Indeed since the advent of HAART the major reason for change in therapy has not been a lack of efficacy associated with drug regimens but the toxicity associated with individual agents. Although the potential adverse events associated with antiretrovirals are manifold there are signature treatment-limiting toxicities associated with particular agents such as EFV and CNS/neuropsychiatric adverse events, LPV/r and gastrointestinal toxicity and ATV/r and jaundice.
A recent study performed at the Chelsea and Westminster hospital showed that 61% of regimen switches were due to toxicity and the majority of these occurred after 12 weeks of therapy.

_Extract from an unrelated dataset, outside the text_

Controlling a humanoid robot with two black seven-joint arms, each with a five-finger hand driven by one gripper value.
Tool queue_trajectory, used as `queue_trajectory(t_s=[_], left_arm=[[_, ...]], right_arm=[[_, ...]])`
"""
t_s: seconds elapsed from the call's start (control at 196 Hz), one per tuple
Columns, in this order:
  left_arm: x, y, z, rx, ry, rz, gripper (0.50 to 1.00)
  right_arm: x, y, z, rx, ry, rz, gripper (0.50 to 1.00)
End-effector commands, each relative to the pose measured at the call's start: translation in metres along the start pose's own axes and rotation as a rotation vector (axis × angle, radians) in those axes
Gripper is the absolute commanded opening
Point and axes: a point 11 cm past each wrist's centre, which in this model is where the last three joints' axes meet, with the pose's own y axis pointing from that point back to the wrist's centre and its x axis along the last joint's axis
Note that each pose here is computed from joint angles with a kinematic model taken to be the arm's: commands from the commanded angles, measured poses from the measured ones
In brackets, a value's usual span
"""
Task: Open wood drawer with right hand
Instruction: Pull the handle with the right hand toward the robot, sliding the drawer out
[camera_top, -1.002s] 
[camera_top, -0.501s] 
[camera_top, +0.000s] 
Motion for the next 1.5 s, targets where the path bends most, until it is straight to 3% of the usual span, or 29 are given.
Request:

Darunavir is a recently licensed protease inhibitor which requires ritonavir boosting.Currently DRV/r is licensed for use in treatment-experienced individuals. In triple-class experienced patients ritonavir boosted darunavir has been associated with greater viral load reductions when combined with optimized background (OB) than OB alone. A study of PI experienced patients randomized to receive Kaletra or ritonavir boosted darunavir with optimised background therapy showed significantly higher rates of virological suppression in the DRV/r arm; rates of toxicities were similar overall but less diarrhoea in the DRV/r than the Kaletra arm. Darunavir is licensed twice daily and has a high barrier to the development of resistance. DRV/r dosed at 800/100mg once daily has been compared with LPV/r in treatment-naïve subjects. DRV/r was non-inferior to LPV/r overall and performed significantly better than LPV once daily and in subjects with a high baseline viral load. DRV/r and LPV/r have also been compared head to head in 'early'treatment-experienced patients (failing first or second line therapy but LPV-naive). Overall DRV/r exhibited superiority to LPV/r with 77% and 67% achieving viral suppression to less than 50 copies/ml by intent-to-treat analysis respectively (95% confidence interval for the difference 2-17%; p <0.0001). Animal studies have shown a low risk of teratogenesis associated with DRV.
This study aims to investigate whether substitution of NNRTI/PI with ritonavir boosted darunavir leads to resolution of toxicity associated with these drugs, continued virological suppression and immunological reconstitution and whether this is associated with an improvement in quality of life.